ジェラルド・アルキミン次期副大統領は10日、政権移行担当スタッフの新メンバーを発表した。新メンバーにはルーラ、ジウマ政権で財務相を務めたギド・マンテガ氏や、2018年に殺害され、国際的に波紋を広げたリオ市議の故マリエレ・フランコ氏の実妹アニエレ・フランコ氏が指名され、注目を集めている。10、11日付現地紙、サイトが報じている。
10日に発表されたメンバーは36人で、「通信」「人権」「人種的平等」「企画・予算編成・管理」「商工サービス・零細企業」「女性」の6分野の移行作業に加わる。
通信ではルーラ政権で企画相、ジウマ政権で通信相を務めたパウロ・ベルナルド氏ら4人、人権ではジウマ政権の人権相のマリオ・ド・ロザリオ氏ら7人が選ばれた。
ベルナルド氏はラヴァ・ジャット作戦で、収賄容疑で逮捕されていたが、2018年に最高裁から容疑を解かれた。ロザリオ氏は下議だった2003年、同じく下議だった現在のボルソナロ大統領と口論し、ボルソナロ氏から「レイプの値打ちもない女」との暴言を吐かれたことがある。
人種平等はジウマ政権下で人権・人種平等相を務めたニウマ・リノ・ゴメス氏ら7人、企画・予算編成・管理がマンテガ氏ら4人、商工サービス・零細企業がリオ州議会議長のアンドレ・セシリアーノ氏ら8人、女性がアニエレ氏や、イタイプ水力発電所の元理事でルーラ氏の妻のジャンジャ氏の友人でもあるマリア・エレナ・グアレジ氏らを含む6人となっている。

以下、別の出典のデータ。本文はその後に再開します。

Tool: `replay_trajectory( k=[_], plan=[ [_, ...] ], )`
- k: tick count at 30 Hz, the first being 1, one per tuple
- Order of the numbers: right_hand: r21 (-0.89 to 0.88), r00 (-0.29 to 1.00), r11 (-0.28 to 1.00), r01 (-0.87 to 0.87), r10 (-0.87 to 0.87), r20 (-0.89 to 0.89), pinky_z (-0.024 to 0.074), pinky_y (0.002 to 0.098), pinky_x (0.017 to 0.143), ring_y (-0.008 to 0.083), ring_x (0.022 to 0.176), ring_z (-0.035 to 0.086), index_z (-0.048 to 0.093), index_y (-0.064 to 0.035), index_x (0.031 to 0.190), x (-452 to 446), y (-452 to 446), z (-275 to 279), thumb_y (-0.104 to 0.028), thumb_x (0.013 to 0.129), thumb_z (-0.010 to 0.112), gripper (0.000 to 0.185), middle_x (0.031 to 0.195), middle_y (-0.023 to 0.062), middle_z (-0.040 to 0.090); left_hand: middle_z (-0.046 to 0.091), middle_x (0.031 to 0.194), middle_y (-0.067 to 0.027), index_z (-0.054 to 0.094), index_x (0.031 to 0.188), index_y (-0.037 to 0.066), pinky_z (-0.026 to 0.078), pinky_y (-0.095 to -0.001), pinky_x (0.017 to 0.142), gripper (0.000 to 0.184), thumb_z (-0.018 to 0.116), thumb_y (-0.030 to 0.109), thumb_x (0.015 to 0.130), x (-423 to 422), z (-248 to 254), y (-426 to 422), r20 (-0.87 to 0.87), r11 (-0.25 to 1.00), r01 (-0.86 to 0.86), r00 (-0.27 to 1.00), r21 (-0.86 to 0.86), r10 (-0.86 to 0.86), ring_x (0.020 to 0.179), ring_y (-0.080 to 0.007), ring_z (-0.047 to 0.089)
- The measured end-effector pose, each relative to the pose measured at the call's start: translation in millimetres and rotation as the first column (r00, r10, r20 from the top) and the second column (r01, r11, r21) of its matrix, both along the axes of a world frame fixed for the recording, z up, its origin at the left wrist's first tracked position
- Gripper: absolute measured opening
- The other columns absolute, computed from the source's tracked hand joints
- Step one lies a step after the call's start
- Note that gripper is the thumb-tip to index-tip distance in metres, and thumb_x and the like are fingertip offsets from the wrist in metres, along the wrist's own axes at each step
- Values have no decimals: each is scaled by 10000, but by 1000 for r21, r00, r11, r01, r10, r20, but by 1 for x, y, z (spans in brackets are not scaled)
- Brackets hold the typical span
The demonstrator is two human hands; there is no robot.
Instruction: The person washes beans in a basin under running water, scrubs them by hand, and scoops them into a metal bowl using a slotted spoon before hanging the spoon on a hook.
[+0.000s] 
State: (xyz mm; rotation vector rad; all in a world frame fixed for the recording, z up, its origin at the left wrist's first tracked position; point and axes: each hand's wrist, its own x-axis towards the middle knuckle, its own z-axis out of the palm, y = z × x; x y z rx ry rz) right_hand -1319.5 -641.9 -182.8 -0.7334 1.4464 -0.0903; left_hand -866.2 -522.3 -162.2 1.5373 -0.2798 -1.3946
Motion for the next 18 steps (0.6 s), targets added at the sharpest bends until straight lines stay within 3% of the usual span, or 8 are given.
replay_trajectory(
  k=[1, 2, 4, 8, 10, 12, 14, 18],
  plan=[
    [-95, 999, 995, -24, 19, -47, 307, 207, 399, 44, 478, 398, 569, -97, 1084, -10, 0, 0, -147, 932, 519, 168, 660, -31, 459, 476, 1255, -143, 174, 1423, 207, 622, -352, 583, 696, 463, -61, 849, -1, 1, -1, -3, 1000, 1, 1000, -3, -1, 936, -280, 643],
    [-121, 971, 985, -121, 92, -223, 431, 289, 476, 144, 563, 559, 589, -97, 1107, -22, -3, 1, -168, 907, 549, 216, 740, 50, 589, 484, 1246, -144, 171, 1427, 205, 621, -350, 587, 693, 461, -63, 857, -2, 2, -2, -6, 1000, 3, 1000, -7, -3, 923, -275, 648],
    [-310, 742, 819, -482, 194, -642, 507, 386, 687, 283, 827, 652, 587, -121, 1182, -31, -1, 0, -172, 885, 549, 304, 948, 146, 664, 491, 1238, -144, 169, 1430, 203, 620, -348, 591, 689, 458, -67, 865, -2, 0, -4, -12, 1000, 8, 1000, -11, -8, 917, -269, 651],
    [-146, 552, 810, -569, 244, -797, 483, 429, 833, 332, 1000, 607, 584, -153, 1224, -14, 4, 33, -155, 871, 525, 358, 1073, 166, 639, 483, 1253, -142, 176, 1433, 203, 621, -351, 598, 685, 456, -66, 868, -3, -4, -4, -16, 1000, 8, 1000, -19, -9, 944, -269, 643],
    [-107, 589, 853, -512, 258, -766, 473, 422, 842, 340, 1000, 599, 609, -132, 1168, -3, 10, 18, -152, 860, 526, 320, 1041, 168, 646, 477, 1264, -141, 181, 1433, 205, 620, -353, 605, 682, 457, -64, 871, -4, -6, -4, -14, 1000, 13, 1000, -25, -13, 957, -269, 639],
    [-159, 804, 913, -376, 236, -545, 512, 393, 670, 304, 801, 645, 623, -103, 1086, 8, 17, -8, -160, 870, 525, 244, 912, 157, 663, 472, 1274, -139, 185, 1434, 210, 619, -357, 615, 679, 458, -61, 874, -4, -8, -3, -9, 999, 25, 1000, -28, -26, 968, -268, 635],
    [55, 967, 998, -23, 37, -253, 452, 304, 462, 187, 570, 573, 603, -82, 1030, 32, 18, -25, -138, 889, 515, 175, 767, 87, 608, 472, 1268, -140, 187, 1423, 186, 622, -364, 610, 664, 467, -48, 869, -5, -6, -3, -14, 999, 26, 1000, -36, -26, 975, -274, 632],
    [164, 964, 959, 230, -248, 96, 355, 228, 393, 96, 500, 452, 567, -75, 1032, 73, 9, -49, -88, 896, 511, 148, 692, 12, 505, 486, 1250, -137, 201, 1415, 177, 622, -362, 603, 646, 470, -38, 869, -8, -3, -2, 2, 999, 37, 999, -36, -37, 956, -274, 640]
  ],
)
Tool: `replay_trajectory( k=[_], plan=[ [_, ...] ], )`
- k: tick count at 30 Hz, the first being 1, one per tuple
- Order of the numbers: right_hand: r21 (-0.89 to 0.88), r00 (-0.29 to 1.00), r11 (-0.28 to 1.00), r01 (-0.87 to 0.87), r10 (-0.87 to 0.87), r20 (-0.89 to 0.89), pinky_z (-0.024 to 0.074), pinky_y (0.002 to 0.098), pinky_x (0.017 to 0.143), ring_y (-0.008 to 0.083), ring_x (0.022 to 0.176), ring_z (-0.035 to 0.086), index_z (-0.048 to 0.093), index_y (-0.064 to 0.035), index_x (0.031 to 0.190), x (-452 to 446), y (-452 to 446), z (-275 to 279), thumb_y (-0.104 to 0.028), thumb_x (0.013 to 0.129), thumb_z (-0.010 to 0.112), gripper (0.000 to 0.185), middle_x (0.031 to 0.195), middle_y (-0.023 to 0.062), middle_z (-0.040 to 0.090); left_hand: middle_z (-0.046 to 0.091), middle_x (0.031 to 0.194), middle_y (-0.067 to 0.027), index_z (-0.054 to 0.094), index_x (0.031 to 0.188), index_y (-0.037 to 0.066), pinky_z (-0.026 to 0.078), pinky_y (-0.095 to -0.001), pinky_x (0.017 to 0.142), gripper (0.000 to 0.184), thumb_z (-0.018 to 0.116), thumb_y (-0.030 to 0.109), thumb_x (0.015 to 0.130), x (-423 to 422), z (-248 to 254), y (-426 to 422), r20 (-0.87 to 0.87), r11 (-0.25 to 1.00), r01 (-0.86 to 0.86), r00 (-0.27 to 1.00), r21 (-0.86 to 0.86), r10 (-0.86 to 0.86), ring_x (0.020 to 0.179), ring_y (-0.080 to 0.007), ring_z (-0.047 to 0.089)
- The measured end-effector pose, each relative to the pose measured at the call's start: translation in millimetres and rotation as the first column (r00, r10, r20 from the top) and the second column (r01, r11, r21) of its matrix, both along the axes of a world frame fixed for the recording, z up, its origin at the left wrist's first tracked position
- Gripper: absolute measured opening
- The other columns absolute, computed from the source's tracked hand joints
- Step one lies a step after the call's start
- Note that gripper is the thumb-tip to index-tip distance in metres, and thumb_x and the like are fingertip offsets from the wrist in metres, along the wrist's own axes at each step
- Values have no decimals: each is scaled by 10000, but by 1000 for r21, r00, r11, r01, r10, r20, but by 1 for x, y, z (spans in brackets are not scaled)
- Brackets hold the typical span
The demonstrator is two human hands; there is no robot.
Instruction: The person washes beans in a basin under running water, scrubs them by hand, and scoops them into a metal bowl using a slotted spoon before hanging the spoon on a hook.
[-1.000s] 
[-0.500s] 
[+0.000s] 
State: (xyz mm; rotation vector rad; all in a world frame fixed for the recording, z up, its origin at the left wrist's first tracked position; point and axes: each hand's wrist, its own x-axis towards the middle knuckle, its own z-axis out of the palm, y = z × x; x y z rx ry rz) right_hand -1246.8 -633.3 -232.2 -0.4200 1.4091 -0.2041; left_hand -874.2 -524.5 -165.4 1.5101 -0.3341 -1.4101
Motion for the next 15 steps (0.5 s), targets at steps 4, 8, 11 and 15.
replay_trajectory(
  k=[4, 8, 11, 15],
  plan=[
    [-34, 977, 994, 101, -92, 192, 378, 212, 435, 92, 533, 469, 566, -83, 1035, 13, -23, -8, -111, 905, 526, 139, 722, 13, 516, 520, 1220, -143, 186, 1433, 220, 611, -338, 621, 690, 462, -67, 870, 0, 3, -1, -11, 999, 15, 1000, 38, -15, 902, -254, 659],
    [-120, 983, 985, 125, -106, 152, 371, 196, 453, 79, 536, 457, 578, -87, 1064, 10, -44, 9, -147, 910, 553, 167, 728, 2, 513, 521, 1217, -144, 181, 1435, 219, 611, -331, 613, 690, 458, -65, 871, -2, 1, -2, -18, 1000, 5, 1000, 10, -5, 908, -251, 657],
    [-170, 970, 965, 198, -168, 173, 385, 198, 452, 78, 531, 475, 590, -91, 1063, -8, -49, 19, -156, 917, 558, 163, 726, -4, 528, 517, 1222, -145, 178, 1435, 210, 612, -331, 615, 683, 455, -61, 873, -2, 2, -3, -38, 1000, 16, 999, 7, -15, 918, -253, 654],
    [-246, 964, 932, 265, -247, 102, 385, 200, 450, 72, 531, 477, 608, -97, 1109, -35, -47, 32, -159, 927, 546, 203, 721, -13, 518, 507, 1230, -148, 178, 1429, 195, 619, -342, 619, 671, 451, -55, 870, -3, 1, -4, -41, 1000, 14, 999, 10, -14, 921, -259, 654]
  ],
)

この中でとりわけ物議を醸したのがマンテガ氏の指名だ。同氏はルーラ政権の2003〜04年に企画相、同じくルーラ政権の2006〜10年、ジウマ政権の2011〜14年に財務相を務めた人物だが、ジウマ政権時にペダラーダ(粉飾会計)を行い、財政悪化を招いたとされ、評価を下げていた。
10日、サンパウロ証券取引所(B3)ではサンパウロ平均株価指数(Ibovespa)が3・7%も暴落し、1ドルが4・08%上がって5・40レアルになるなど、次期ルーラ政権に対する市場からの強い反発が起こった。その理由はルーラ氏がこの日、歳出上限法を無視した発言を、移行作業の現場であるブラジリアのブラジル銀行文化センターで行ったことにあるが、マンテガ氏の指名に市場が反発したことも理由に挙げられている。この件に関して、ルーラ氏は「市場がここまで我々の言動に神経質になるのを見るのははじめてだ」と語っている。
アニエレ氏は、人種と性の平等の闘士として知られ、リオ市のミリシアに殺害されたことで平等を求める社会的弱者の象徴的存在となったマリエレ氏の遺志を引き継ぐ形となった。現在はマリエレ・フランコ財団の会長でマリエレ氏に宛てた手記のベストセラー作家でもあり、「大変な仕事だが、すべての女性のために戦いたい」と抱負を語っている。